- **What the exercise asks**: Locate, in the data below, the line that contains "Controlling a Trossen" and the line that contains "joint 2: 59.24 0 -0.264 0"; reproduce exactly those two lines and every line between them, nothing more.

Collected data entries:

#####

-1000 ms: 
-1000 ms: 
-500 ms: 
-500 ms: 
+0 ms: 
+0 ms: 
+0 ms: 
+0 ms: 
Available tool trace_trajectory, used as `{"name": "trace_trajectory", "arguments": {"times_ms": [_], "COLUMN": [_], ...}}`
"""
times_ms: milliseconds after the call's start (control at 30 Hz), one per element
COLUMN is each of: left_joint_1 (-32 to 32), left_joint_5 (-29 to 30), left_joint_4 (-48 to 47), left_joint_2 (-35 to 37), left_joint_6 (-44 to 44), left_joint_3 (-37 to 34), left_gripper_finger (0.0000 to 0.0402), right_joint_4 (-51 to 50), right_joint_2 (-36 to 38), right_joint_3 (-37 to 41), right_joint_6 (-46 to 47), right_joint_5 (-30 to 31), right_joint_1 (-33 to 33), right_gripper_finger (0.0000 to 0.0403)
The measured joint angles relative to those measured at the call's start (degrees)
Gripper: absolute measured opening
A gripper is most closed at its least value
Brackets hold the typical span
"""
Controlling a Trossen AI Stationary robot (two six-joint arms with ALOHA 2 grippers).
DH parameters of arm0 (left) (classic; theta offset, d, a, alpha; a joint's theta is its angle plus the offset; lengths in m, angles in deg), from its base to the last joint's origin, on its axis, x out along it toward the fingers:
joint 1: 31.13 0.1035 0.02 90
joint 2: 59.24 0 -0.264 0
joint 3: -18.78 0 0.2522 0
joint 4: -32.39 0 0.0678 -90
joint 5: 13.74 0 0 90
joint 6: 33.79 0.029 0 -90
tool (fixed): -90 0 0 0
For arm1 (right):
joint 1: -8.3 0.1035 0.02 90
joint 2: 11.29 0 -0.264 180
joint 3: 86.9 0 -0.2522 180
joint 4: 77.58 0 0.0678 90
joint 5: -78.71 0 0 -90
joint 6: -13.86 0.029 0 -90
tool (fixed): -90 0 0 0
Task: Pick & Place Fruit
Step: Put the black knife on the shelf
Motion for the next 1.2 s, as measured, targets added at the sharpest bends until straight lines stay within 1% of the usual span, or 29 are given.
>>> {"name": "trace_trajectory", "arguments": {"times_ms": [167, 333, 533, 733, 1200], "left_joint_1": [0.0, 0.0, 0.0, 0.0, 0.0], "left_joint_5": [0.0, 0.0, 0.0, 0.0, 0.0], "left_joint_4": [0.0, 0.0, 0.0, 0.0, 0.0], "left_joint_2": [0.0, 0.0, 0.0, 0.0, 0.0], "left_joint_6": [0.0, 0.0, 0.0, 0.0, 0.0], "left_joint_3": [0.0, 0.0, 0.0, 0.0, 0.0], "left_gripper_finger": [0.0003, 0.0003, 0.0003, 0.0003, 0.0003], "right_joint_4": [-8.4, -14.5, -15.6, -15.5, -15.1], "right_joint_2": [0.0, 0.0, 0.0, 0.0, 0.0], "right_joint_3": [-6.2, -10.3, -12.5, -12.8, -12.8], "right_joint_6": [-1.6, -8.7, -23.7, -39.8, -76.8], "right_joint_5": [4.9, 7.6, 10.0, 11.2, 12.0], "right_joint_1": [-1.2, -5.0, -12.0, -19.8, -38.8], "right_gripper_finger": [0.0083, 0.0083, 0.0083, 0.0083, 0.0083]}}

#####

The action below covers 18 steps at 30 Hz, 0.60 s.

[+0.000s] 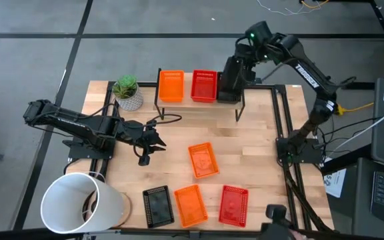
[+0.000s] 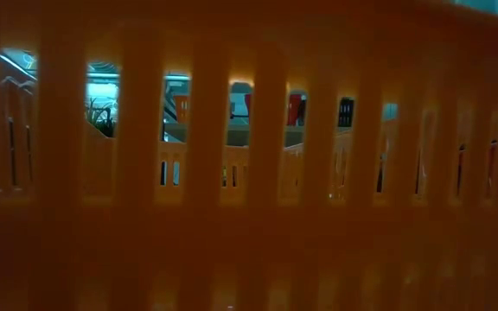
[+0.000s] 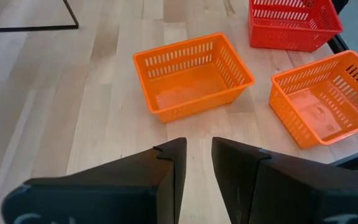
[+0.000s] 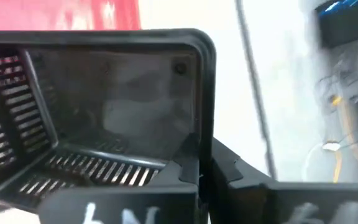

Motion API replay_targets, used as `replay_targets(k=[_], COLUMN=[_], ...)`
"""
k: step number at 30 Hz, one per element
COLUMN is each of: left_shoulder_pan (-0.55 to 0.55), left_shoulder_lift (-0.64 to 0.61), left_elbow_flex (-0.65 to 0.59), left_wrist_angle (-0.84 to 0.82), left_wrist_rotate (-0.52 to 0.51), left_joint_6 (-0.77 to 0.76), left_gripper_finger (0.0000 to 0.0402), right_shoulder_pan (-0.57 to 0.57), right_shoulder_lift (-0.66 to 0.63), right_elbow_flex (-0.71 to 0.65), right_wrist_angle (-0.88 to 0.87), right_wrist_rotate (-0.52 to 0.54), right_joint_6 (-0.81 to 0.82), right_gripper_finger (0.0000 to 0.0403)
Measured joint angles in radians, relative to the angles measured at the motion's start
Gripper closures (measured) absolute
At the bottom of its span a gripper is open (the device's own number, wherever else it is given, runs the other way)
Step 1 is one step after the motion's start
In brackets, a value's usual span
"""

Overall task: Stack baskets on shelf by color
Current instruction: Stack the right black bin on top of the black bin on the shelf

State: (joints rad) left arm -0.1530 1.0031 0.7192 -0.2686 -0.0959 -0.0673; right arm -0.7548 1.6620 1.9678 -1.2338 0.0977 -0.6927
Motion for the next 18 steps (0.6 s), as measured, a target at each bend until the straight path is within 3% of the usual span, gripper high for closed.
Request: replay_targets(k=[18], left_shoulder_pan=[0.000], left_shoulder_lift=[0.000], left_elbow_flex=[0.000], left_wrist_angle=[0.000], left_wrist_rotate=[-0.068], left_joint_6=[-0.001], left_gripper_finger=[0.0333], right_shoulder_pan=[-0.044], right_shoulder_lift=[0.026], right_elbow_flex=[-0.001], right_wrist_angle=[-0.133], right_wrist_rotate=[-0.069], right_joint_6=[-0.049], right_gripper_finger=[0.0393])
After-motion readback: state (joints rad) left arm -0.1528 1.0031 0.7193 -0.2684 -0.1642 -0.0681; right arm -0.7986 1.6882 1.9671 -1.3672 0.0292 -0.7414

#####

- **Expected answer**:
Controlling a Trossen AI Stationary robot (two six-joint arms with ALOHA 2 grippers).
DH parameters of arm0 (left) (classic; theta offset, d, a, alpha; a joint's theta is its angle plus the offset; lengths in m, angles in deg), from its base to the last joint's origin, on its axis, x out along it toward the fingers:
joint 1: 31.13 0.1035 0.02 90
joint 2: 59.24 0 -0.264 0

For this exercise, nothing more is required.